## TASK DIRECTIONS:
Using the entries that follow, state how many lines contain the word "should". The response is that number and nothing more.

## DATA PROVIDED:
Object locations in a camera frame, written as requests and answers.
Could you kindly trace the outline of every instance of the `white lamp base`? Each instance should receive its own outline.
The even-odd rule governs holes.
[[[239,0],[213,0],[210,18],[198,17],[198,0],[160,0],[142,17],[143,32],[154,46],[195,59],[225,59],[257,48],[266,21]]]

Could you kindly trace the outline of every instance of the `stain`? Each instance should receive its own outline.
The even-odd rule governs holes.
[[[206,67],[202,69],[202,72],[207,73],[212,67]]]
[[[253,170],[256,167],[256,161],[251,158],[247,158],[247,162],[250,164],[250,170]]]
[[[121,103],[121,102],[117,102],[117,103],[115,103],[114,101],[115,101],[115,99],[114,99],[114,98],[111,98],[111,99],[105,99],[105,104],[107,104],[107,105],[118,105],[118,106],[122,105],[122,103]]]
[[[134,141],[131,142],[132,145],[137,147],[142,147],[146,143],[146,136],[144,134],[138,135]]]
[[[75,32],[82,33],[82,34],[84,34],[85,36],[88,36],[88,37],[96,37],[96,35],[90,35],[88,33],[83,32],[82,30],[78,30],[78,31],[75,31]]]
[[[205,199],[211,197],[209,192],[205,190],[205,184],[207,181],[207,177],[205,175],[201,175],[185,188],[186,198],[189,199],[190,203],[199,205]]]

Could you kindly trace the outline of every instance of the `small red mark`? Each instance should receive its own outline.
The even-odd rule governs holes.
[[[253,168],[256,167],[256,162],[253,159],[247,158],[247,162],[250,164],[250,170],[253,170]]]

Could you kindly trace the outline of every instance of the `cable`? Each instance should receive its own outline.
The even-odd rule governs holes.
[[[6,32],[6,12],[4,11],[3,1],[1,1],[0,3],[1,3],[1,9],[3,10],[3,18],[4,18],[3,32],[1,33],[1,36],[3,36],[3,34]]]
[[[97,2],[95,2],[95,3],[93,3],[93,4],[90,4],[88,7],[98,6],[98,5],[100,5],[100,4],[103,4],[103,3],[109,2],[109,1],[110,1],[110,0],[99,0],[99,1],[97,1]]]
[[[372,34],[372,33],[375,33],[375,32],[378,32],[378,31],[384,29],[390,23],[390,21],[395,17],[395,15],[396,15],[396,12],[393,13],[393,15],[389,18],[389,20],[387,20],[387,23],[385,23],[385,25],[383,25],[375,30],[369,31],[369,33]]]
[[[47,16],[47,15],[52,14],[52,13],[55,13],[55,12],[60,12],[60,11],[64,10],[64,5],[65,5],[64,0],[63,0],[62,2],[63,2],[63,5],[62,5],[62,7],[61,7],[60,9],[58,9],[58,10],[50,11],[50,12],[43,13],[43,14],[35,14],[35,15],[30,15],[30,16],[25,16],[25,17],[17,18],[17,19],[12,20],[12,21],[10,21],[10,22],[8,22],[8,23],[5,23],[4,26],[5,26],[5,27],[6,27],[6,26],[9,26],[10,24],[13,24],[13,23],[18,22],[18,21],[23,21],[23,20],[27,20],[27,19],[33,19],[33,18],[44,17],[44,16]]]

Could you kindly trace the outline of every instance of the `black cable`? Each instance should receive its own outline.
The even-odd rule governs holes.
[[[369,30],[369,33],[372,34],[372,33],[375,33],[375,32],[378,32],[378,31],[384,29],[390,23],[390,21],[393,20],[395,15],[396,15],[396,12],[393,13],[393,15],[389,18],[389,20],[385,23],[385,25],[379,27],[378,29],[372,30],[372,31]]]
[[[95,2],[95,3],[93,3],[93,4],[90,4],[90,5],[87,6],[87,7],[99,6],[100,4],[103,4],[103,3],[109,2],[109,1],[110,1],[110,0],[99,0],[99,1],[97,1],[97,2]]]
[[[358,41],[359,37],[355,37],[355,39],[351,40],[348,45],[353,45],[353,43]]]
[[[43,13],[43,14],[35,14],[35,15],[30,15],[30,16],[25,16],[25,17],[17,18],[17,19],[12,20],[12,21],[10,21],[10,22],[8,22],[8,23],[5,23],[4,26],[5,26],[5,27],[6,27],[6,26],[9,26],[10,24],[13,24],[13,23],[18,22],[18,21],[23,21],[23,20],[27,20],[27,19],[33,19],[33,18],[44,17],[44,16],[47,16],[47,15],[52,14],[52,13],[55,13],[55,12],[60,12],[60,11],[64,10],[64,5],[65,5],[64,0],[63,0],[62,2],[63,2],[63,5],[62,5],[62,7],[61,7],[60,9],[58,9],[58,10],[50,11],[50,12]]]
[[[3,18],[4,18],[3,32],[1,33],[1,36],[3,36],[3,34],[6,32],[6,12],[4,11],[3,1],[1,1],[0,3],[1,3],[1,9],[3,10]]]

## RESPONSE BOX:
5